What to produce:
Begin at the line that has "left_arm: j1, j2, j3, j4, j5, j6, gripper", stop after the line that has "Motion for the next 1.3", and print exactly those lines from the records below, without any pictures.

Material for this exercise:
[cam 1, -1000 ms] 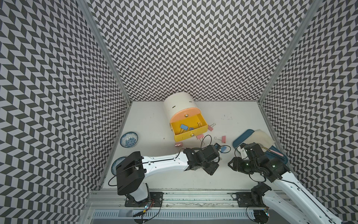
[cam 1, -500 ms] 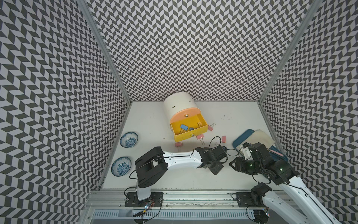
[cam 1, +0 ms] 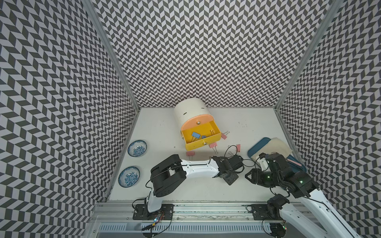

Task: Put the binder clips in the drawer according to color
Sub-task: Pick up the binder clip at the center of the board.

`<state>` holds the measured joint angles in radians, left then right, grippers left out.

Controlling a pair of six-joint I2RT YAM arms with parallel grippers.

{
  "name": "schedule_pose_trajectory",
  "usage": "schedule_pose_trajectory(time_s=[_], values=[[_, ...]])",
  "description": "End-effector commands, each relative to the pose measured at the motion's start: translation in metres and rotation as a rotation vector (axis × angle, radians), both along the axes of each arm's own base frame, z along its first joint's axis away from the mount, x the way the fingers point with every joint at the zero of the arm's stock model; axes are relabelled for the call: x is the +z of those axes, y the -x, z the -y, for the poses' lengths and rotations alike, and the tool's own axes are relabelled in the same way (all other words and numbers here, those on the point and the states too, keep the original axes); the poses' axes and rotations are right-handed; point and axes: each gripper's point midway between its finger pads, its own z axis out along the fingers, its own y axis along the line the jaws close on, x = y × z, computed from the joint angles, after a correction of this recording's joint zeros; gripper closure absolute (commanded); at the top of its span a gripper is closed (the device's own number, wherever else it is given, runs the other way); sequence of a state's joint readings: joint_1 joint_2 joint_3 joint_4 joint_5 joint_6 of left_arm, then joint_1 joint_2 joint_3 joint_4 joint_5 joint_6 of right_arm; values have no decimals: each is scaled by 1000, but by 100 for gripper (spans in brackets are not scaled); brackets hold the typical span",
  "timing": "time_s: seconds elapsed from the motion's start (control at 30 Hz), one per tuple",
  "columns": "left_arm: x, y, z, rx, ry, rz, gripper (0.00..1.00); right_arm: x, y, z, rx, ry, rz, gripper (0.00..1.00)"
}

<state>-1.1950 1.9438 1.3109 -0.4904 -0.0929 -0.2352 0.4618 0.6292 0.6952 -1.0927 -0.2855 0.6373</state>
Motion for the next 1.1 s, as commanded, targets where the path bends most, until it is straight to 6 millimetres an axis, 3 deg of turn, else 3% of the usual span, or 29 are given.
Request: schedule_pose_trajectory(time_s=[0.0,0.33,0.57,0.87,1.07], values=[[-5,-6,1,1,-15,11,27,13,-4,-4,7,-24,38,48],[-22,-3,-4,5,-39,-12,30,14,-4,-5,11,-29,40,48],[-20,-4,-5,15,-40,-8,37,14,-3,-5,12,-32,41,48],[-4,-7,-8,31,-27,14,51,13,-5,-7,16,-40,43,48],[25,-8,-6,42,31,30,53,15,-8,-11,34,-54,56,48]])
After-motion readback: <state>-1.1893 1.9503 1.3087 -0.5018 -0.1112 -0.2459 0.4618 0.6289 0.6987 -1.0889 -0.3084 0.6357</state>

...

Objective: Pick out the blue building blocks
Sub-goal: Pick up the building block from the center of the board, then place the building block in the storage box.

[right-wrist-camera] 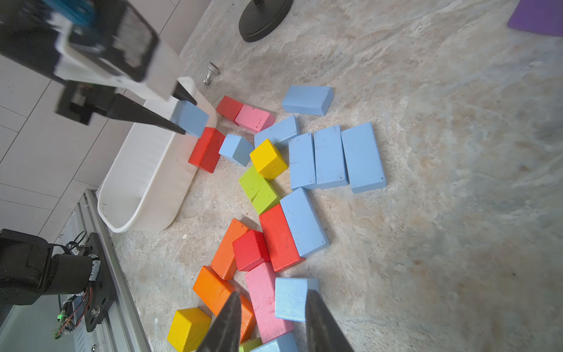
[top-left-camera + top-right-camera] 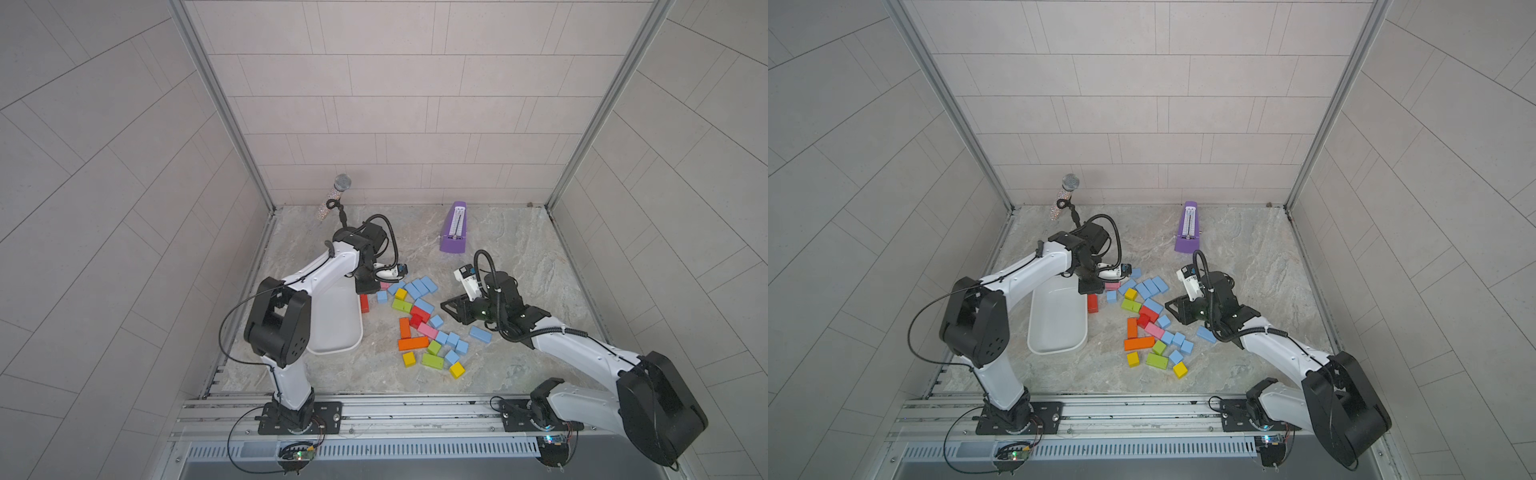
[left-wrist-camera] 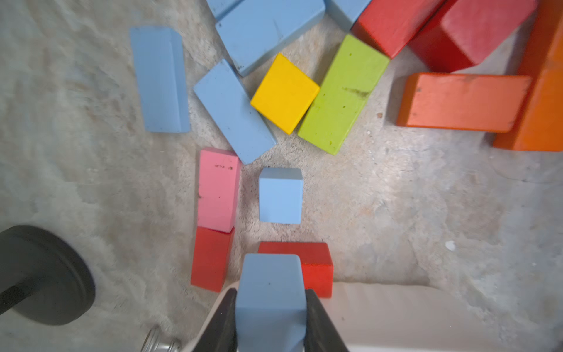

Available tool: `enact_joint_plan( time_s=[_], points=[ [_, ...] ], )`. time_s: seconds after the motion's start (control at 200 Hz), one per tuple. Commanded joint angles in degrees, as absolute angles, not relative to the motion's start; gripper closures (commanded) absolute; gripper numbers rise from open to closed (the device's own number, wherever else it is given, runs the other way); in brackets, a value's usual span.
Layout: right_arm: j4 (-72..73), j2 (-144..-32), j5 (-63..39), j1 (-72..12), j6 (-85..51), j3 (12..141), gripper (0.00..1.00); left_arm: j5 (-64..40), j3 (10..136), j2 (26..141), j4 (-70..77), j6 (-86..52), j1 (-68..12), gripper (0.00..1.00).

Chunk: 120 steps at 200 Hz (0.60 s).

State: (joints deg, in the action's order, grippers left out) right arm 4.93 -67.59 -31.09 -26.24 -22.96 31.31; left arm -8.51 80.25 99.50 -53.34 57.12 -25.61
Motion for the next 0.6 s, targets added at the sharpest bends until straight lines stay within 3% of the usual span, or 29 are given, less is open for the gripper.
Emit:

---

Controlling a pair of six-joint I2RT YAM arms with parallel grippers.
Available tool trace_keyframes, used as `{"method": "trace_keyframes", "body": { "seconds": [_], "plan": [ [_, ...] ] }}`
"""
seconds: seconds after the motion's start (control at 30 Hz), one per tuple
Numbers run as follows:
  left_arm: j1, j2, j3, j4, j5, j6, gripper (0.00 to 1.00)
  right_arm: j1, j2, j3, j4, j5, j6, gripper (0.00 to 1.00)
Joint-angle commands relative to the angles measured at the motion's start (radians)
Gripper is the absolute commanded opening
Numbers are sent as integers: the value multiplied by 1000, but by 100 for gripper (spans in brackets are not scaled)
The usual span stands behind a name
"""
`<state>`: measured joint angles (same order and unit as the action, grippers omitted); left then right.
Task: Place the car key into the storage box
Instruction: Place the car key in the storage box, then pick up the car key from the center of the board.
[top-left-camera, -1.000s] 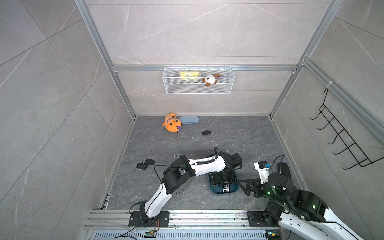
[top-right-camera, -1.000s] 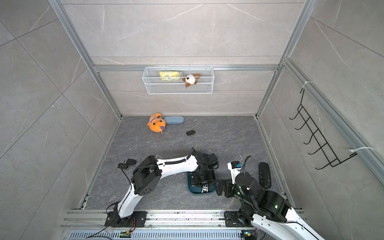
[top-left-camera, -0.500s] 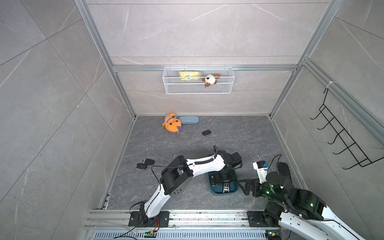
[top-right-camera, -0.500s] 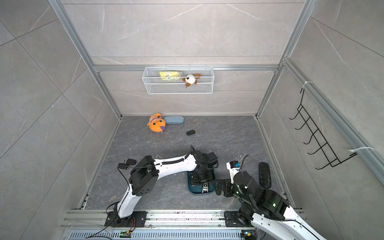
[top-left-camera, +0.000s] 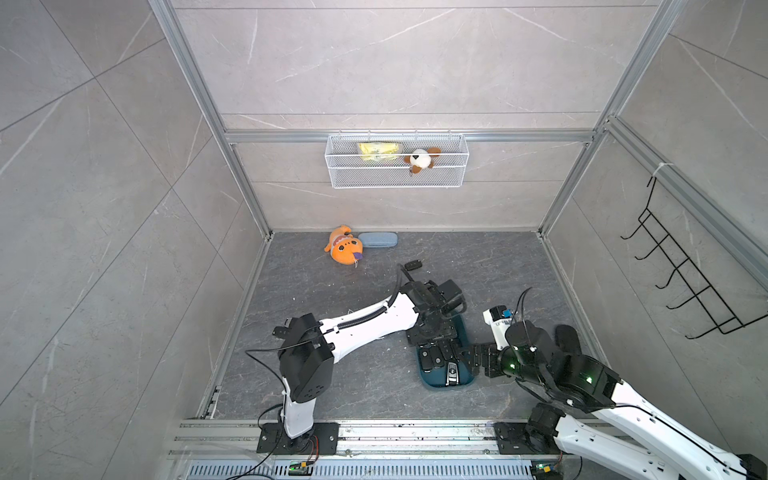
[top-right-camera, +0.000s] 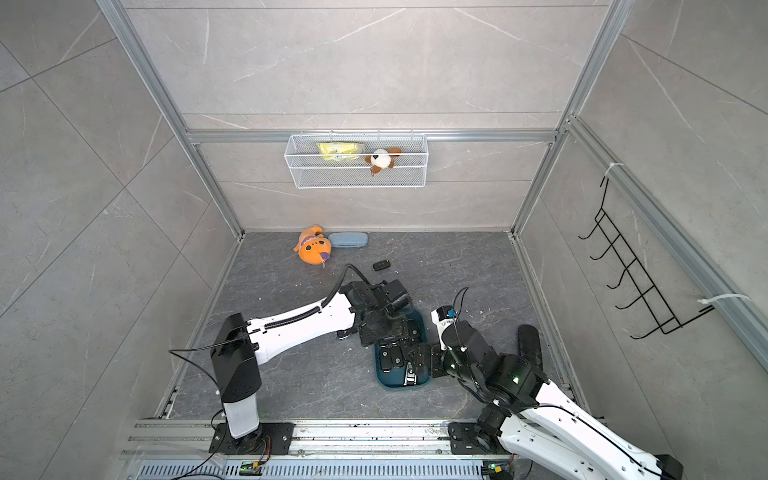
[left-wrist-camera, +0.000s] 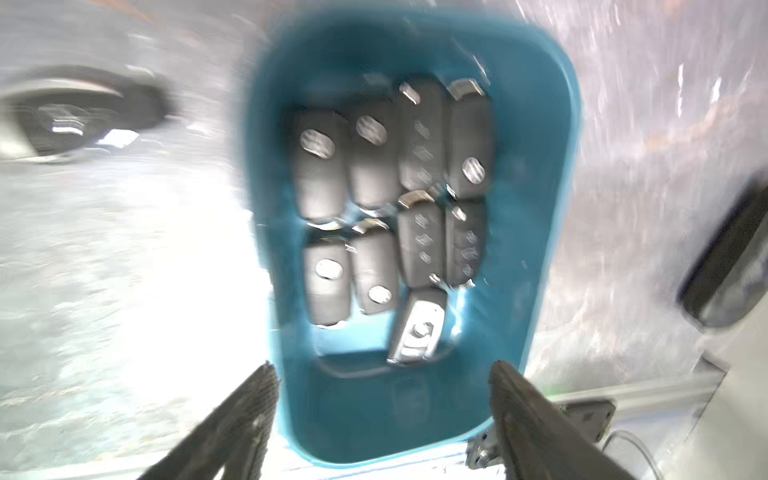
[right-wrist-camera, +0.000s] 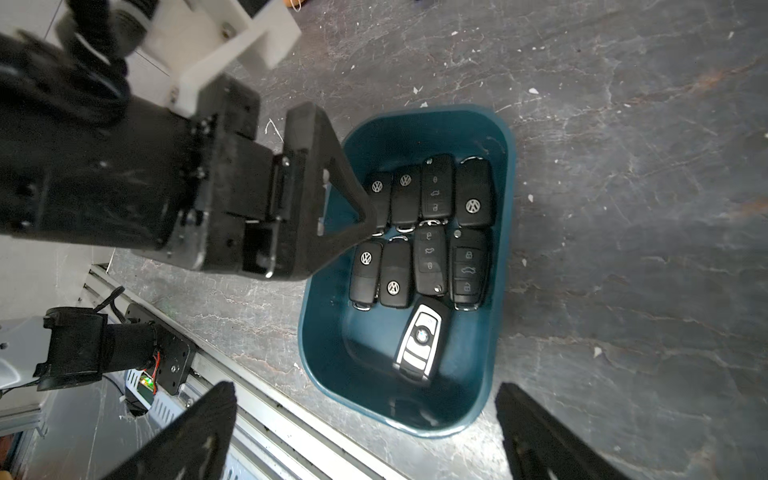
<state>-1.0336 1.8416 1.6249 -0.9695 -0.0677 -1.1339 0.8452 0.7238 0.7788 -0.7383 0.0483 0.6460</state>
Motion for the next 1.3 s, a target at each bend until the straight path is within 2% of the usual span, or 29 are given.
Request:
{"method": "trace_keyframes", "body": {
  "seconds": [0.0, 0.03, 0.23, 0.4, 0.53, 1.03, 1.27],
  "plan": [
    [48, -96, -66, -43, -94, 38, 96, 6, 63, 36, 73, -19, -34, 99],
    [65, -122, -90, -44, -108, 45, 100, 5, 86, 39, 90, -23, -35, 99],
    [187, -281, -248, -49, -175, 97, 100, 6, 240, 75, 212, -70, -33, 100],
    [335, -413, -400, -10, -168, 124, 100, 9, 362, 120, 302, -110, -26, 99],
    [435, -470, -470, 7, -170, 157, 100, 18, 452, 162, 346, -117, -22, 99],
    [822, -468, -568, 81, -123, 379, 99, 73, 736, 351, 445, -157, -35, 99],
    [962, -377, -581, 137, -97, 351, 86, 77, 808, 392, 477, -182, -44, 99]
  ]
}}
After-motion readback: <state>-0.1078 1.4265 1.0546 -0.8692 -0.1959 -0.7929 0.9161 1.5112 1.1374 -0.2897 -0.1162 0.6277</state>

Reply:
  left_arm: j1, j2, j3, j4, j5, j6, gripper (0.00 to 1.00)
  right_arm: j1, j2, j3, j4, j5, j6, gripper (0.00 to 1.00)
Joint-angle commands relative to the angles measured at the motion's start (radians)
Gripper is the absolute commanded opening
Numbers are sent as integers: the value multiplied by 1000, but by 100 for gripper (spans in brackets are not scaled)
The usual span stands behind a name
"""
`<state>`: measured joint angles (same order and unit as the action, grippers omitted); left then right.
Task: Place the car key into the storage box
Instruction: Place the car key in the storage box, then pick up the car key from the center of the board.
[top-left-camera, -1.000s] 
[top-right-camera, -1.000s] 
[top-left-camera, -0.500s] 
[top-right-camera, -0.500s] 
[top-left-camera, +0.000s] 
[top-right-camera, +0.000s] 
[left-wrist-camera, +0.000s] 
[right-wrist-camera, +0.000s] 
<state>-1.0336 1.8416 1.6249 -0.9695 -0.0677 -1.1339 0.8452 0.7238 0.7788 -0.7383 0.0483 0.6460</state>
Motion for the next 1.3 s, a target at each bend until the straight path is within 2% of the usual span, or 29 are given.

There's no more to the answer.